◆ What is being asked: Among the lines of the material below, count those with the string "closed". Give the number alone.

◆ Excerpted records:
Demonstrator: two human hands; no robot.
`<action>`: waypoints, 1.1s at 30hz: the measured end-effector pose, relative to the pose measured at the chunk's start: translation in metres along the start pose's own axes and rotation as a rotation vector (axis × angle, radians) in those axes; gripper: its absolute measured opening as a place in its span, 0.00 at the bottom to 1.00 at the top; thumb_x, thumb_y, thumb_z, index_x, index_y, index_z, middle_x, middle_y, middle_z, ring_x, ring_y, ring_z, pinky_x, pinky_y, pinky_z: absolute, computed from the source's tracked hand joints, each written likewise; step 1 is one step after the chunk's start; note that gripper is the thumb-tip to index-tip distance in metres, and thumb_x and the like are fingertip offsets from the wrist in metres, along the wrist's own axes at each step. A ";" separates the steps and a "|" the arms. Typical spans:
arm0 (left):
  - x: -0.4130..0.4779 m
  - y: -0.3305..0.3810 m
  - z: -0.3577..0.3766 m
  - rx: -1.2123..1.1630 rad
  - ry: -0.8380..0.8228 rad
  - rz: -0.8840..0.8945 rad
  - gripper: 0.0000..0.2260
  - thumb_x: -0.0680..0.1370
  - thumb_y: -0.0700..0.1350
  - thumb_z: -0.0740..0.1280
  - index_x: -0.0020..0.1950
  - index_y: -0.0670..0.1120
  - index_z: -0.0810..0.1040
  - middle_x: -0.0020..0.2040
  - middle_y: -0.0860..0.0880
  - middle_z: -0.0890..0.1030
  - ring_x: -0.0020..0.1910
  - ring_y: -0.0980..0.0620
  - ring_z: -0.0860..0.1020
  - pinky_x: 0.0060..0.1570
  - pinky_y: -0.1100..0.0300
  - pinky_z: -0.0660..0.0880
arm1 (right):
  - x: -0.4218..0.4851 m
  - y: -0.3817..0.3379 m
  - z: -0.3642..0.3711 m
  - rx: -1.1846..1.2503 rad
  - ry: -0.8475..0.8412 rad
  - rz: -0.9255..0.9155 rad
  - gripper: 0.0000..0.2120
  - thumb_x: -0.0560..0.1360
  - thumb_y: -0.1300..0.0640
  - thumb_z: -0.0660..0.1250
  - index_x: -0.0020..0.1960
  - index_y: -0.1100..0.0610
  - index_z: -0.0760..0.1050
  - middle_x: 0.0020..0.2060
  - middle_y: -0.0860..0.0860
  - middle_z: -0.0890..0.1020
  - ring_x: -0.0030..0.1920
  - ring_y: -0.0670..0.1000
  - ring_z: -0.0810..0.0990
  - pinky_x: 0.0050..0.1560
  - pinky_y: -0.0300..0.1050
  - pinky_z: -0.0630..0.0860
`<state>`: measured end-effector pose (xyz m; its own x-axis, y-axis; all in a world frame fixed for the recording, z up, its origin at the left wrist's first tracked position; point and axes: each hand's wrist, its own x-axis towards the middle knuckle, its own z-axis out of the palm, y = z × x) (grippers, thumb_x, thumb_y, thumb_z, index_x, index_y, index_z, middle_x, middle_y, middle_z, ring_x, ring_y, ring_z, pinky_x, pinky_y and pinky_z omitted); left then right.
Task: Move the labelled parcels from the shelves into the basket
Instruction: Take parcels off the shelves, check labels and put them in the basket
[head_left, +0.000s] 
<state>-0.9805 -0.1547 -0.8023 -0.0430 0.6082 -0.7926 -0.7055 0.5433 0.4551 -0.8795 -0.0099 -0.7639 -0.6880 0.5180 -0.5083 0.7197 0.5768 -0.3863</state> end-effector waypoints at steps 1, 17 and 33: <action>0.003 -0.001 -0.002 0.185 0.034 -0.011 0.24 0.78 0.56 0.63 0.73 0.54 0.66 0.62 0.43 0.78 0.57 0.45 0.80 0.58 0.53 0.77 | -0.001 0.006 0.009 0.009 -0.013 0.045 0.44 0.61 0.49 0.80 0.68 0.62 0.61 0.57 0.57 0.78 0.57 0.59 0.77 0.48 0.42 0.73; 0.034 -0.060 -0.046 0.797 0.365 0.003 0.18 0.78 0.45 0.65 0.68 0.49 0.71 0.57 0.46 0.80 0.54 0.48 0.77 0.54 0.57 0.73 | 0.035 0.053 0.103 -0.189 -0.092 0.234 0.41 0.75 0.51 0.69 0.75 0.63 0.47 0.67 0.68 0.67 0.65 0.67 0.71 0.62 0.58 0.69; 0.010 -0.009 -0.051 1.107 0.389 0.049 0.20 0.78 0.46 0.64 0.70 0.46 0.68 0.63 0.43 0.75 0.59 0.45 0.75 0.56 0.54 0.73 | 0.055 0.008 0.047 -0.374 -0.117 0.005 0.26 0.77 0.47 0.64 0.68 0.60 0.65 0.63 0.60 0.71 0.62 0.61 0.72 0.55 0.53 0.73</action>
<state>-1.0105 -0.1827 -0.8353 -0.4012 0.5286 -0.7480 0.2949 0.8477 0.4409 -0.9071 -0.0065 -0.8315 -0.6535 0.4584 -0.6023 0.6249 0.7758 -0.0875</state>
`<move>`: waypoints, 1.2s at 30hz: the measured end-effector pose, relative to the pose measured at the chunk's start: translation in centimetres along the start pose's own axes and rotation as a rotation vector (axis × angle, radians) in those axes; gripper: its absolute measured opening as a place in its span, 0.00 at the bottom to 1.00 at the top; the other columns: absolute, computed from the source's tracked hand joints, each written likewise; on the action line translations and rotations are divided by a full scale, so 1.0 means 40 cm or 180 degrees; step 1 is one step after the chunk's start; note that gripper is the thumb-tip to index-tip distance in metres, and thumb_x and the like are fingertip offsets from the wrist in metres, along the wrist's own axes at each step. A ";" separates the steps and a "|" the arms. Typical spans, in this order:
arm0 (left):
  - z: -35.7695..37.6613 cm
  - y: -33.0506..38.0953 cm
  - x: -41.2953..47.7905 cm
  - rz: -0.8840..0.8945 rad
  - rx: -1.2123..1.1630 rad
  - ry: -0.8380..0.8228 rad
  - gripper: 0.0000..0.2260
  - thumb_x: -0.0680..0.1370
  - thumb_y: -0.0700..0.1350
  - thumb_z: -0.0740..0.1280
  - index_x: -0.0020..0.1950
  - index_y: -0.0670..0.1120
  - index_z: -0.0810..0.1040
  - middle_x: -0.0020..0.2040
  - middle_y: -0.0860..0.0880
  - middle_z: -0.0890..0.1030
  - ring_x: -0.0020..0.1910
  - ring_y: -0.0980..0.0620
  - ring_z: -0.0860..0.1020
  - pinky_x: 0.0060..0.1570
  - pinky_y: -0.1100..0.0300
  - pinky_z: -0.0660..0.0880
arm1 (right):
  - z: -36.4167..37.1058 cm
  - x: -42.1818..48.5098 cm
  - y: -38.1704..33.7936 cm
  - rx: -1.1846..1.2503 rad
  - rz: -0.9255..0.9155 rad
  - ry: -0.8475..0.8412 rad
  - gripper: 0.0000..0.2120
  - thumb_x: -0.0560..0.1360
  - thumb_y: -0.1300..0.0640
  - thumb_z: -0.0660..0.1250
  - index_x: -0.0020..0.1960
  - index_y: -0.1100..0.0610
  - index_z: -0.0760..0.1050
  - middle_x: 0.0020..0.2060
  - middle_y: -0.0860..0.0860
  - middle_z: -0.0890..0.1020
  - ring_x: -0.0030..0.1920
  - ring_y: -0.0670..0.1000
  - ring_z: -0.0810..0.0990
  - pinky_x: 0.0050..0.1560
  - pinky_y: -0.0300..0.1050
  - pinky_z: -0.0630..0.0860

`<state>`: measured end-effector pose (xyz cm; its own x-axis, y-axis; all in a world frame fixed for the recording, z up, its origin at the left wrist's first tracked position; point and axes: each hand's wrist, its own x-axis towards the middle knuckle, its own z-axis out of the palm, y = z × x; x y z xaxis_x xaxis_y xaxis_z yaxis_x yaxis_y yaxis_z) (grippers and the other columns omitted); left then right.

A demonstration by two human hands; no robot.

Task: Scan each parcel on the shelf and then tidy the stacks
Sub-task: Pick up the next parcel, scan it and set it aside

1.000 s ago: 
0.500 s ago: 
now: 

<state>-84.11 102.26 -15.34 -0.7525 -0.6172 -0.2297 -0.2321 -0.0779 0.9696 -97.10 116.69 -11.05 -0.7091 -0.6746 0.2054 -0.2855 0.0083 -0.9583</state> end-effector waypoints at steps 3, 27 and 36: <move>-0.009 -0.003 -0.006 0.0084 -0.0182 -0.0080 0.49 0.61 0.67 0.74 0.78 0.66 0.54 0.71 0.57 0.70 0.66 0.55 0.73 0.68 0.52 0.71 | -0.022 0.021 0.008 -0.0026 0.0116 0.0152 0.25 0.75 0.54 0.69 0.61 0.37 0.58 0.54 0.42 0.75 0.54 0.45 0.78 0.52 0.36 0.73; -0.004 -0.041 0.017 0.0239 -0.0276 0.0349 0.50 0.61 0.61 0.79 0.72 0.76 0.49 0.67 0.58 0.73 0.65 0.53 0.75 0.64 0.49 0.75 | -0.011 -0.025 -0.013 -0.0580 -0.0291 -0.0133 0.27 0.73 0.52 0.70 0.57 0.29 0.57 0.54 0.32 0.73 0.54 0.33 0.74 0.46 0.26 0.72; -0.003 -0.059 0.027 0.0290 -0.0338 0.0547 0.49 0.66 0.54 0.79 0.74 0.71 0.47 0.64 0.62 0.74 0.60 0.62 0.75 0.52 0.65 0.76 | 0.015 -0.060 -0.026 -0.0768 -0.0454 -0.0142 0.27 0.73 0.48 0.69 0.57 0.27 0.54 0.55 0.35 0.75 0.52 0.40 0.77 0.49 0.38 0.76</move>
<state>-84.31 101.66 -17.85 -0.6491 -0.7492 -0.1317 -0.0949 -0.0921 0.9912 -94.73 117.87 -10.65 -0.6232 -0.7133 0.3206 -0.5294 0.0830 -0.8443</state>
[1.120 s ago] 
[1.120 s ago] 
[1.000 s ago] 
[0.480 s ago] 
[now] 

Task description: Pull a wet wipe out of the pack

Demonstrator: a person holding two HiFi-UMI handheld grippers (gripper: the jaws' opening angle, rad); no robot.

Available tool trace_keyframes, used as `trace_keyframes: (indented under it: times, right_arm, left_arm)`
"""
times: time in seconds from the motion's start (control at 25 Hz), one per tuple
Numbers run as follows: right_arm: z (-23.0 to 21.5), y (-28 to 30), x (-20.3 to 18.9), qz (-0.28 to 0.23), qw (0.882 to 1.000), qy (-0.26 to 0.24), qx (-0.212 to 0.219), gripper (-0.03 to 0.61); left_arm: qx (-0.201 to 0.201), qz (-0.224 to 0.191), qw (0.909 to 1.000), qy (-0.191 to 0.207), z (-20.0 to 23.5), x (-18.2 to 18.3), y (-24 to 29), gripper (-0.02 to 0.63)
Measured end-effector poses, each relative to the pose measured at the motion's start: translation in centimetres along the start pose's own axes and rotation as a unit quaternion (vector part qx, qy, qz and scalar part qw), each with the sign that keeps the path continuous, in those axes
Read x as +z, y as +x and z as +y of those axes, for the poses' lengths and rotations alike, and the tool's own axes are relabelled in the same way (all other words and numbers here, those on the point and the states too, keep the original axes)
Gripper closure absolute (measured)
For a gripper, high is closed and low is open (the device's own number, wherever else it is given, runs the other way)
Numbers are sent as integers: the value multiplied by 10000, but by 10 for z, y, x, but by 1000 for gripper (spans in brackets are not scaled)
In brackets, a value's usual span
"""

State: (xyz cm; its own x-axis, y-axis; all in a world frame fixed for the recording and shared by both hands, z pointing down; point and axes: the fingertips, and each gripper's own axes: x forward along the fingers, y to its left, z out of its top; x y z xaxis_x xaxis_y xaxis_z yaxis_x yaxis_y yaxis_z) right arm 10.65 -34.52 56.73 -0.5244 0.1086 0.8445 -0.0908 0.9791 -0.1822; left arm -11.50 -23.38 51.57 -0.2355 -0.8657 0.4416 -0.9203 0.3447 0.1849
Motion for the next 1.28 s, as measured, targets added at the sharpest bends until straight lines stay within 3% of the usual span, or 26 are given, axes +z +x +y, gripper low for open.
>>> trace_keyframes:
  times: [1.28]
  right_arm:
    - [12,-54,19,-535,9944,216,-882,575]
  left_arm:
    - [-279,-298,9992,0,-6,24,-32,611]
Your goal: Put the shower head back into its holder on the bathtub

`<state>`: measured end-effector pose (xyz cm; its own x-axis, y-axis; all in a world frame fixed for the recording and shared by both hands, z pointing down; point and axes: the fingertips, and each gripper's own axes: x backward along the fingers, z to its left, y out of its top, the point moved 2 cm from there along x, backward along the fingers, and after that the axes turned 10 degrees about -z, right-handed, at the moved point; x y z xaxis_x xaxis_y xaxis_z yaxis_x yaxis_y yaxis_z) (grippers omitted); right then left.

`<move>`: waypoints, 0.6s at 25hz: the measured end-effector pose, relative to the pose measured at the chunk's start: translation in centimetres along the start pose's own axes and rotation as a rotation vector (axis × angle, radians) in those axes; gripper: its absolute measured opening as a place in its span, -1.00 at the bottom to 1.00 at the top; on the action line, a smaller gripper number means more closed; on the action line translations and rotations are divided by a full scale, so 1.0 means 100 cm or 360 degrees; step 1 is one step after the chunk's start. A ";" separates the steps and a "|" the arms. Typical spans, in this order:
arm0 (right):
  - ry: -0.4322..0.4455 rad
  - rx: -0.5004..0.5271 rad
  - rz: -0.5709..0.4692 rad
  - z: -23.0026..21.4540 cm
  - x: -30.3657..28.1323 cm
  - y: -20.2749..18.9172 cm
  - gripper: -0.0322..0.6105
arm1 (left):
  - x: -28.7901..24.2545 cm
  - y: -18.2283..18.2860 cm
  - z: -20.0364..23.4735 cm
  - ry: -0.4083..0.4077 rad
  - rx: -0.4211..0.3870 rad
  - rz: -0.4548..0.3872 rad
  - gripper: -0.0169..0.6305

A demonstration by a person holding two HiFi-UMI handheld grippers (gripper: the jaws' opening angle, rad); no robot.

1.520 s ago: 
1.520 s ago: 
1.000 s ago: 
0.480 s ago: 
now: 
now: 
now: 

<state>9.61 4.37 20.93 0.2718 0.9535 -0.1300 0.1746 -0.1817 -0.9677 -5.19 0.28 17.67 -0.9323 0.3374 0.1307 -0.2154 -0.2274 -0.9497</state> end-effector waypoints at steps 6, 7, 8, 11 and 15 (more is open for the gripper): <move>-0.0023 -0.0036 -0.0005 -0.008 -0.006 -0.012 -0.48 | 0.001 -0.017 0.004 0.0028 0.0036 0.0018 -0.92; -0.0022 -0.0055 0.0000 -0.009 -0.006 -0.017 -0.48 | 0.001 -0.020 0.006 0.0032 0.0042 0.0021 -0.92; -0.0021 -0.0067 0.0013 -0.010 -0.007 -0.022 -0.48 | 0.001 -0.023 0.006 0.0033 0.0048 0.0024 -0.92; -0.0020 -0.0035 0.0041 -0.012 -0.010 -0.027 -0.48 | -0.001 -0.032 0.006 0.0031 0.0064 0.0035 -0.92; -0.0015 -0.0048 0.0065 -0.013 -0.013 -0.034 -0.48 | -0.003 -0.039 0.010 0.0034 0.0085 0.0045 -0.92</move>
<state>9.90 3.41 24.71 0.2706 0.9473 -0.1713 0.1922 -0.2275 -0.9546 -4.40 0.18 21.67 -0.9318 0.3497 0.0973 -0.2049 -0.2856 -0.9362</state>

◆ Answer below: 2